When
Where
Presenter:
Dr. Alireza Ghanbarpour
Dr. Alireza Ghanbarpour
Abstract:
Degradation is a vital aspect of the proteostasis network, which orchestrates protein synthesis, folding, and turnover. Following synthesis, some proteins are stable for long periods, whereas others are degraded rapidly to allow new cellular functions or to remove damaged molecules. From bacteria to humans, intracellular degradation is chiefly mediated by ATP-dependent AAA+ proteases, including ClpXP and FtsH, which degrade abnormal proteins and reshape the proteome as cells respond to environmental stress or attacks by pathogens (1-3). Selective degradation depends on initial protease recognition of an unstructured degron sequence, typically at a terminus of a target protein, followed by ATP-powered unfolding of any native structure proximal to the degron and processive translocation of the unfolded polypeptide into a sequestered proteolysis chamber (4, 5).

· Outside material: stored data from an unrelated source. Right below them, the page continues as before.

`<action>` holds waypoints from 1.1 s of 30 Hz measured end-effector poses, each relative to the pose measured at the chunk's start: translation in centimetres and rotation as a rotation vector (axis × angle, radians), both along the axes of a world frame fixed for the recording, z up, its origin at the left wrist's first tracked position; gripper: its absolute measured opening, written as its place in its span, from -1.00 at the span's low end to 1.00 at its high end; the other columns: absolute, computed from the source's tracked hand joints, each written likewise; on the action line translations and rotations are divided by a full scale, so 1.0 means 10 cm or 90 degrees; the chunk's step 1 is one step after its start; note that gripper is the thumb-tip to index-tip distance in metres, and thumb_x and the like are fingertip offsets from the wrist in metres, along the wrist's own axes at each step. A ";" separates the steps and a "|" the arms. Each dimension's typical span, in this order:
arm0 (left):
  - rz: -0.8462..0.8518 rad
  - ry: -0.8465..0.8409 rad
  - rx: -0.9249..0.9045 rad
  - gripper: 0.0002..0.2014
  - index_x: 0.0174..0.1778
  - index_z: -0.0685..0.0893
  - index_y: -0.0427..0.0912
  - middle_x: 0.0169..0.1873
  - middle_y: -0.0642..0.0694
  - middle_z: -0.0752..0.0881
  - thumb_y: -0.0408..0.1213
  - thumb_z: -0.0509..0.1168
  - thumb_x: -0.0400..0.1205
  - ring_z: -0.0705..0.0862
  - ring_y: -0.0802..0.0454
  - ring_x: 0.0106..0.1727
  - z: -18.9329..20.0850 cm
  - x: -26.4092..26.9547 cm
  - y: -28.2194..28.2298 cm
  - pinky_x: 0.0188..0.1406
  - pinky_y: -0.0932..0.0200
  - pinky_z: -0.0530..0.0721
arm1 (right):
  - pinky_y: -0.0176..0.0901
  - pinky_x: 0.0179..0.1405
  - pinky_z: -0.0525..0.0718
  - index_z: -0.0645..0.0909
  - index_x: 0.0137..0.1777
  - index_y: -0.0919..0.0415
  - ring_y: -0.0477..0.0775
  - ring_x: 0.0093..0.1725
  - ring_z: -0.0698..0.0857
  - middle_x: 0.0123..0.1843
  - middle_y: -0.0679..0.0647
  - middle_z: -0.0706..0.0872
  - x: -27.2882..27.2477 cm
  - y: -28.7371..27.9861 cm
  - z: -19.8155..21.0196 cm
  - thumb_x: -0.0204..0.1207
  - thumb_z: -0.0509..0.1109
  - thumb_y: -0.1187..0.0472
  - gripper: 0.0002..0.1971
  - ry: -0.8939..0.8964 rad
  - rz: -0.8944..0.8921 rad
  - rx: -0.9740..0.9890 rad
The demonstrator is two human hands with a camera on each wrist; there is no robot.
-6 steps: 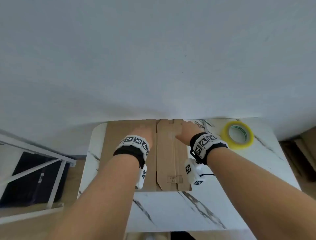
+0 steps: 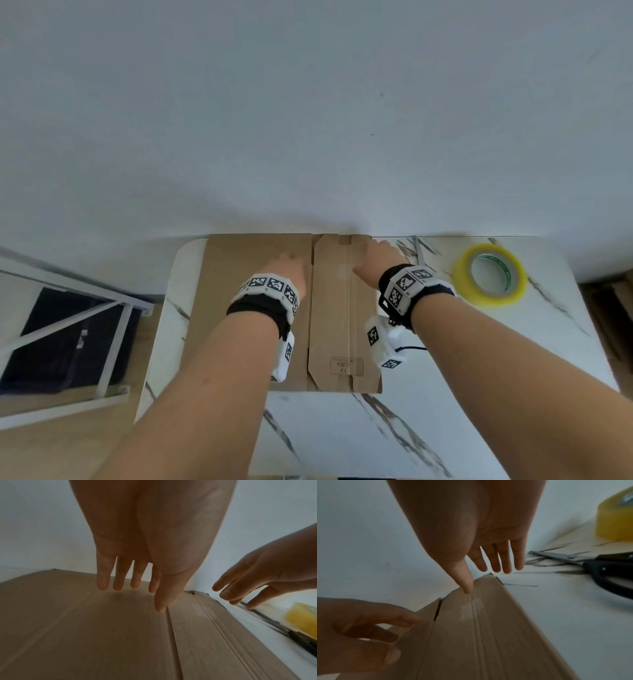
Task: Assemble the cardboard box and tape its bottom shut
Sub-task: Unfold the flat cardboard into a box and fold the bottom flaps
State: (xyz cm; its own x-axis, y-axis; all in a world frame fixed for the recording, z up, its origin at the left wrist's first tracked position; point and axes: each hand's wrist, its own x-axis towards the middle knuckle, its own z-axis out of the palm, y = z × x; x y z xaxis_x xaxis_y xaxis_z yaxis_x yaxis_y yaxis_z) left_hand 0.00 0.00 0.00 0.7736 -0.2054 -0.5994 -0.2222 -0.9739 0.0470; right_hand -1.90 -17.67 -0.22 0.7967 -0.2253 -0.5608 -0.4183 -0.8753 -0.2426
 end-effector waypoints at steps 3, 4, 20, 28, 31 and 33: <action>-0.004 0.014 -0.001 -0.54 0.48 0.47 -0.11 0.44 -0.17 0.42 -0.39 0.17 0.62 0.61 -0.22 0.28 0.00 0.01 -0.04 0.16 0.01 0.65 | -0.01 0.26 0.53 0.31 0.53 0.20 0.27 0.40 0.50 0.41 0.25 0.48 0.07 -0.03 -0.09 0.59 0.27 0.19 -0.49 0.013 -0.018 -0.013; -0.002 0.017 0.003 -0.52 0.48 0.47 -0.10 0.43 -0.17 0.42 -0.42 0.16 0.60 0.62 -0.22 0.26 0.00 0.02 -0.04 0.14 0.02 0.67 | -0.02 0.27 0.52 0.32 0.52 0.20 0.27 0.40 0.49 0.41 0.26 0.48 0.09 -0.03 -0.11 0.58 0.26 0.21 -0.50 0.009 -0.022 -0.016; 0.068 -0.038 -0.075 -0.44 0.59 0.32 -0.03 0.49 -0.20 0.41 -0.43 0.13 0.65 0.58 -0.26 0.35 0.06 0.05 0.13 0.26 -0.03 0.63 | -0.07 -0.15 0.51 0.38 0.38 0.38 0.22 -0.02 0.55 0.41 0.30 0.39 0.10 0.05 0.06 0.54 0.22 0.39 -0.61 -0.080 -0.206 0.090; 0.002 -0.256 -0.107 -0.35 0.61 0.23 -0.14 0.60 -0.16 0.26 -0.43 0.23 0.58 0.27 -0.18 0.59 0.54 0.01 0.38 0.54 -0.07 0.35 | -0.03 0.21 0.52 0.39 0.38 0.30 0.26 0.32 0.51 0.33 0.22 0.48 -0.22 0.14 0.52 0.45 0.25 0.43 -0.54 -0.211 -0.153 0.035; -0.044 -0.311 -0.076 -0.37 0.59 0.26 -0.17 0.53 -0.16 0.39 -0.38 0.26 0.58 0.33 -0.15 0.56 0.79 -0.07 0.48 0.55 -0.06 0.31 | -0.08 -0.05 0.52 0.39 0.35 0.29 0.22 0.17 0.60 0.29 0.20 0.47 -0.41 0.22 0.74 0.45 0.28 0.45 -0.55 -0.266 -0.150 0.063; -0.056 -0.342 -0.063 -0.47 0.50 0.39 -0.18 0.41 -0.17 0.49 -0.37 0.27 0.57 0.43 -0.17 0.45 0.96 -0.17 0.55 0.43 -0.04 0.40 | -0.10 -0.11 0.47 0.39 0.35 0.28 0.21 0.13 0.61 0.29 0.19 0.47 -0.54 0.27 0.89 0.47 0.31 0.44 -0.56 -0.296 -0.148 0.060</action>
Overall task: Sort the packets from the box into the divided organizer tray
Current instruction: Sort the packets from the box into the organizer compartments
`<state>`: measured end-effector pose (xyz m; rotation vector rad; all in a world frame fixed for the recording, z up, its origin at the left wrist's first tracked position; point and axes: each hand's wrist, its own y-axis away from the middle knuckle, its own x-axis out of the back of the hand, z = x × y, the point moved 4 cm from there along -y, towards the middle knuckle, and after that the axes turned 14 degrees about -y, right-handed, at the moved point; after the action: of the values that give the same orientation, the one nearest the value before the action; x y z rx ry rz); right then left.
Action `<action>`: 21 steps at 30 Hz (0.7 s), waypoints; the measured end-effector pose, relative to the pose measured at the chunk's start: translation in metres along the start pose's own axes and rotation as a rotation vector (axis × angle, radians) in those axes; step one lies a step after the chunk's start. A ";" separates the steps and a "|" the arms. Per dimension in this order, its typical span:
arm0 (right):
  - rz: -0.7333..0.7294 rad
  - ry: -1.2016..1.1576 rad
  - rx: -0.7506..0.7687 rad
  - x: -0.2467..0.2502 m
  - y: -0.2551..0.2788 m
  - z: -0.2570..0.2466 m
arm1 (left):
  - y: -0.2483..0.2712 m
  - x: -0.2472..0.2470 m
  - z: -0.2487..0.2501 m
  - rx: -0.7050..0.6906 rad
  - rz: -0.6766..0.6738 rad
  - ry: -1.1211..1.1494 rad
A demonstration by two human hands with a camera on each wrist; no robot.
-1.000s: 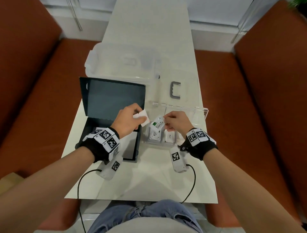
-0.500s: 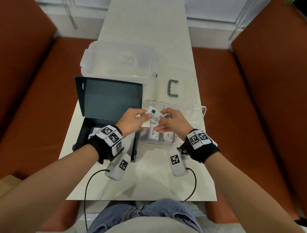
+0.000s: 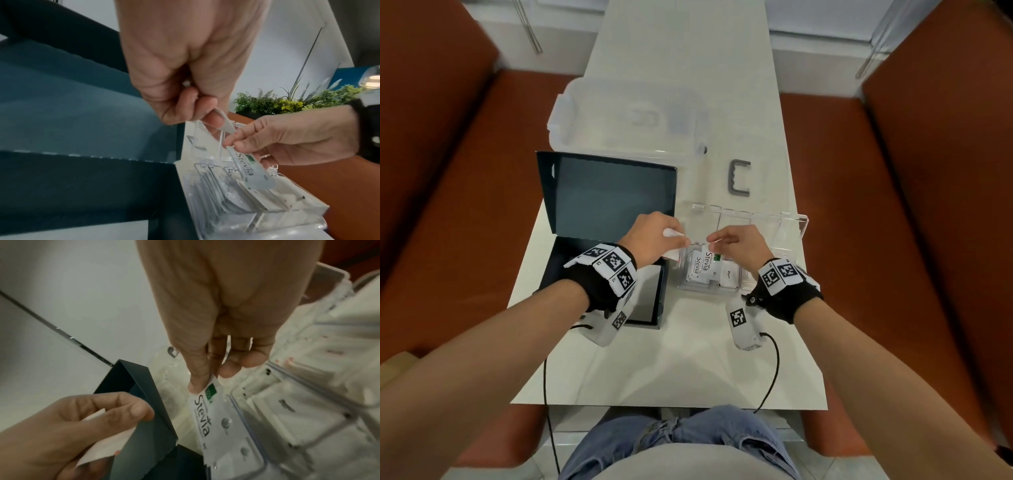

As degradation is irreversible, rigorous regulation is essential to avoid unintended proteolysis. Achieving such precision in a crowded cell (6, 7) is no small feat. How do AAA+ proteases achieve a high level of specificity but adapt their activities in response to environmental cues or developmental needs? Part of the answer is accessory adaptor proteins, which selectively facilitate or inhibit substrate recognition, but how adaptors function is poorly understood. My research investigates substrate specificity and adaptor function for two AAA+ proteases: membrane-bound FtsH, with special roles in membrane-protein degradation, and ClpXP, a cytoplasmic enzyme, employing a multidisciplinary approach that combines structural biology, in vitro reconstitution, biochemistry, and cellular assays. I will discuss cryo-EM structures and experiments that show that the conformation of the axial channel of ClpX is one determinant of substrate specificity (8), that reveal how an adaptor protein delivers a substrate to ClpX axial channel to enhance specificity (9), and that uncover a large complex of FtsH with additional membrane proteins that form an open cage-like structure around the protease, suggesting a novel model for substrate recognition by membrane anchored AAA proteases.